The required output is all lines below that contain the word "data".
"""
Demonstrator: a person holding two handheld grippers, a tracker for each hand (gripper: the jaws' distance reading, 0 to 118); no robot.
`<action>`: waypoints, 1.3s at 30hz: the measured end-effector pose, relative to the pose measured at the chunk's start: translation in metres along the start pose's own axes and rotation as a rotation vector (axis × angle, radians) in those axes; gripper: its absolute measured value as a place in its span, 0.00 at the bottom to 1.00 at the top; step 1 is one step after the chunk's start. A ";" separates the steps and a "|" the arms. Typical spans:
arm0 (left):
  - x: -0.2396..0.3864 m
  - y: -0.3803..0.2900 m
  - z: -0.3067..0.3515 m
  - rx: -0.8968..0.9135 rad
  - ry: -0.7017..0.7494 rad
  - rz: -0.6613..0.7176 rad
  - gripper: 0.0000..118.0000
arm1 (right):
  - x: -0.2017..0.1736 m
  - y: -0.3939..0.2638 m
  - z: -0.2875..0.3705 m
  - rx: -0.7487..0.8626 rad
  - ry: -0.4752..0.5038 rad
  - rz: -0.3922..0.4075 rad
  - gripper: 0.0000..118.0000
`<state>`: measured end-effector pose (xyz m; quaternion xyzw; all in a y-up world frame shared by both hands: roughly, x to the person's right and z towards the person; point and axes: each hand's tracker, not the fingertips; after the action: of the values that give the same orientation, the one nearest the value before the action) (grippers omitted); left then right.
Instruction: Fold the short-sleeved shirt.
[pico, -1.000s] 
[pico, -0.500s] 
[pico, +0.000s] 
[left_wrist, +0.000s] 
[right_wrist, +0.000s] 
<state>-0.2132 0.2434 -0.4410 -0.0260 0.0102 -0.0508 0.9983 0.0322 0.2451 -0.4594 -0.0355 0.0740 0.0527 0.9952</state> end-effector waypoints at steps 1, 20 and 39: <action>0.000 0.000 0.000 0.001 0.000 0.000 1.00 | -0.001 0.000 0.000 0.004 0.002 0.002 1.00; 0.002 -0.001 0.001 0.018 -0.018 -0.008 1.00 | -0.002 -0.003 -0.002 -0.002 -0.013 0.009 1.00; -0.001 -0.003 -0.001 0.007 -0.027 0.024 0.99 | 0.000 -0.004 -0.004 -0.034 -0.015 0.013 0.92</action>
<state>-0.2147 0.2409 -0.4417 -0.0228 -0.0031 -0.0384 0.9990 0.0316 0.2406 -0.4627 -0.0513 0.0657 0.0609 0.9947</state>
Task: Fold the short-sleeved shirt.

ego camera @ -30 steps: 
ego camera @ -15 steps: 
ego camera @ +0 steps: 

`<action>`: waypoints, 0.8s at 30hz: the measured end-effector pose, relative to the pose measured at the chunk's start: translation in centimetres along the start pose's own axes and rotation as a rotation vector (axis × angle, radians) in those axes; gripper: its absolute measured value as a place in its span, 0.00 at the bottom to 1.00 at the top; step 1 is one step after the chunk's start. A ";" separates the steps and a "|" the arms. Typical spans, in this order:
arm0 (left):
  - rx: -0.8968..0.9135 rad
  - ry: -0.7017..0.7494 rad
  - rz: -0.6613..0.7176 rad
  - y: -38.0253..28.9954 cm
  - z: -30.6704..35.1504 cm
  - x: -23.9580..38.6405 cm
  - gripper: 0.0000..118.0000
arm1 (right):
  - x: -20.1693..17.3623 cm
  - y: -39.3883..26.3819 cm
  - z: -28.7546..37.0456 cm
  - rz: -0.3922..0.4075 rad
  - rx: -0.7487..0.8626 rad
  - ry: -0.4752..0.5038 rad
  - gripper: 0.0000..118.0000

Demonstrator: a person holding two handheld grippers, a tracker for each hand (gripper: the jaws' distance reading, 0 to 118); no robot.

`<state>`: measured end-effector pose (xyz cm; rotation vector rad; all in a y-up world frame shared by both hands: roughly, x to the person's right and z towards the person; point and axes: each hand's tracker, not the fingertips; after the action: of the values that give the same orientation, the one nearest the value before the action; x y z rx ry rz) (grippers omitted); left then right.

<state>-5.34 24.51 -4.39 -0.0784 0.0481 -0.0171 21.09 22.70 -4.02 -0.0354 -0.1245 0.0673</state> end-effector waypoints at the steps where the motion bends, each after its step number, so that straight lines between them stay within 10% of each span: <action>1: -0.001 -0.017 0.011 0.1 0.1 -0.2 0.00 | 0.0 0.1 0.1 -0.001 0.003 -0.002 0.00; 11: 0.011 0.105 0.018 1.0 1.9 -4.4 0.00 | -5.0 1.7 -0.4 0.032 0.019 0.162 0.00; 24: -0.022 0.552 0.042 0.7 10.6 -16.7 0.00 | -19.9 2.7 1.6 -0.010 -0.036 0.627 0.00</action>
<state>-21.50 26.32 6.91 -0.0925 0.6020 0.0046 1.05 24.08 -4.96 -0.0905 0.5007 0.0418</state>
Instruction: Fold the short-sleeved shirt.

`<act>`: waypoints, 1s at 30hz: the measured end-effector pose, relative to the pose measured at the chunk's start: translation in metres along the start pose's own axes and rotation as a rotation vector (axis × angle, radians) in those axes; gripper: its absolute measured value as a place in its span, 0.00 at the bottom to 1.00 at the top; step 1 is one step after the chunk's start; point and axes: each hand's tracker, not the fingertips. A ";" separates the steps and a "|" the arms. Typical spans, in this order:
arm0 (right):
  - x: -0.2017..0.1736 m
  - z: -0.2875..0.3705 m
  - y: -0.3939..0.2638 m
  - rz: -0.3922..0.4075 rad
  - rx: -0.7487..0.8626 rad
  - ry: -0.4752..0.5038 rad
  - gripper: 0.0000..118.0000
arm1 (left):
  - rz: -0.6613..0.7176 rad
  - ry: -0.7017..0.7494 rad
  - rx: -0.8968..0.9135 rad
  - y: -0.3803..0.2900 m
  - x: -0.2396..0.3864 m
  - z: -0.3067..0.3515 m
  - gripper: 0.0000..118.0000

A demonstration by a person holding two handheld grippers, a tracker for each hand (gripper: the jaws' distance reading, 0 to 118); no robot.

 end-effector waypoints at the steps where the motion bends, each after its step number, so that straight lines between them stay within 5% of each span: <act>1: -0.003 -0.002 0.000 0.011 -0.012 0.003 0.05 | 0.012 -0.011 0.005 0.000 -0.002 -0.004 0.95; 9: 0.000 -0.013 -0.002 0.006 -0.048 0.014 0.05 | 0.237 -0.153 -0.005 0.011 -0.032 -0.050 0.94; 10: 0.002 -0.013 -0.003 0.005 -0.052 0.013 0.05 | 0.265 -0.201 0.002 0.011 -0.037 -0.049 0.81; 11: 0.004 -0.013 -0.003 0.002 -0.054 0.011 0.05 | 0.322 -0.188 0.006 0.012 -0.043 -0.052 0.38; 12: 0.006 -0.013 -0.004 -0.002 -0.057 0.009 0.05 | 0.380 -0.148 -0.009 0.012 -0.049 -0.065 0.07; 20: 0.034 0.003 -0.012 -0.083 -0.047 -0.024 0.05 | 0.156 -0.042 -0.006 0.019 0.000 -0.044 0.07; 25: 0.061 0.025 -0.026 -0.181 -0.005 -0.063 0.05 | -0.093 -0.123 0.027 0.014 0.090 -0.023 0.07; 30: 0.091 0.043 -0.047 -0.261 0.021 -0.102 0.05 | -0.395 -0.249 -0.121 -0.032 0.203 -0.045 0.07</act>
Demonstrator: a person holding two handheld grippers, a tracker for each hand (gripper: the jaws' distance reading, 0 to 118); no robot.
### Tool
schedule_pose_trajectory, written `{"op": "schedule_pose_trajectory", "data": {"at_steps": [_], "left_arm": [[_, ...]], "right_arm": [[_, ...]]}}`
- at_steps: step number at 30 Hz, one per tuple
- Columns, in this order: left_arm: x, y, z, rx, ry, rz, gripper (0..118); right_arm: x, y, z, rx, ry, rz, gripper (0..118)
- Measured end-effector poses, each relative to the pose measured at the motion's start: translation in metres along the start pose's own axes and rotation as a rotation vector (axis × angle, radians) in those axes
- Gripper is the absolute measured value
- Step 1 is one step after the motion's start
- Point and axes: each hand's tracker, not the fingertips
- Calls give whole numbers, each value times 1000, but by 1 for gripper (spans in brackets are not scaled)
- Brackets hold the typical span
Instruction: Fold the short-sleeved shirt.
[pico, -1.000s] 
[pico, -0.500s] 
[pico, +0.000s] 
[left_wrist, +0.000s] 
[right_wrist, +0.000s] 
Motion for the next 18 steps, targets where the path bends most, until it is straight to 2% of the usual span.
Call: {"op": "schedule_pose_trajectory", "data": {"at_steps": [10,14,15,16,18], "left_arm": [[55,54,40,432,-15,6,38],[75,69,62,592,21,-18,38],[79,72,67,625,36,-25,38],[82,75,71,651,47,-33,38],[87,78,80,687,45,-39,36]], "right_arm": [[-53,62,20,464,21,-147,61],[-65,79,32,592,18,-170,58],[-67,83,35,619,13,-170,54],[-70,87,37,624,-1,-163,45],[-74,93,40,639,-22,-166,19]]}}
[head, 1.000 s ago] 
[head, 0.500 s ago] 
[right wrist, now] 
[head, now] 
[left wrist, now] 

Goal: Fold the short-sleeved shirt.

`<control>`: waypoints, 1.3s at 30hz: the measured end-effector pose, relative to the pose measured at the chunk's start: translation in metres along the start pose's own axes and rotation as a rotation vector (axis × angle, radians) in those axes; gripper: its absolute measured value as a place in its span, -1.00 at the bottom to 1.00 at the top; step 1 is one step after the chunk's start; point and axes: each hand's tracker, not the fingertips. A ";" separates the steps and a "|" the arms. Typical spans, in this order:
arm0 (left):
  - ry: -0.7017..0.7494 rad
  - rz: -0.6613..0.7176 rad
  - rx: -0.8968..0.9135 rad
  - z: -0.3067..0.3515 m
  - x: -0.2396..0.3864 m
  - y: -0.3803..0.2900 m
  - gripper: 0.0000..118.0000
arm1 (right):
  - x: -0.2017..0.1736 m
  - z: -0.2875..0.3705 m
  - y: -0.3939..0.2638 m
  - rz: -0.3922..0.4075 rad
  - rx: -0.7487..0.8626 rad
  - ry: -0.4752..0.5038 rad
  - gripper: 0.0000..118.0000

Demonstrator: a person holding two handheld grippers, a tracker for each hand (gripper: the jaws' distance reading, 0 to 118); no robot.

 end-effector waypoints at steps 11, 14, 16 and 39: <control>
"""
▶ **ANSWER TO THIS TASK**:
schedule_pose_trajectory, written `{"op": "schedule_pose_trajectory", "data": {"at_steps": [_], "left_arm": [[_, ...]], "right_arm": [[_, ...]]}}`
Call: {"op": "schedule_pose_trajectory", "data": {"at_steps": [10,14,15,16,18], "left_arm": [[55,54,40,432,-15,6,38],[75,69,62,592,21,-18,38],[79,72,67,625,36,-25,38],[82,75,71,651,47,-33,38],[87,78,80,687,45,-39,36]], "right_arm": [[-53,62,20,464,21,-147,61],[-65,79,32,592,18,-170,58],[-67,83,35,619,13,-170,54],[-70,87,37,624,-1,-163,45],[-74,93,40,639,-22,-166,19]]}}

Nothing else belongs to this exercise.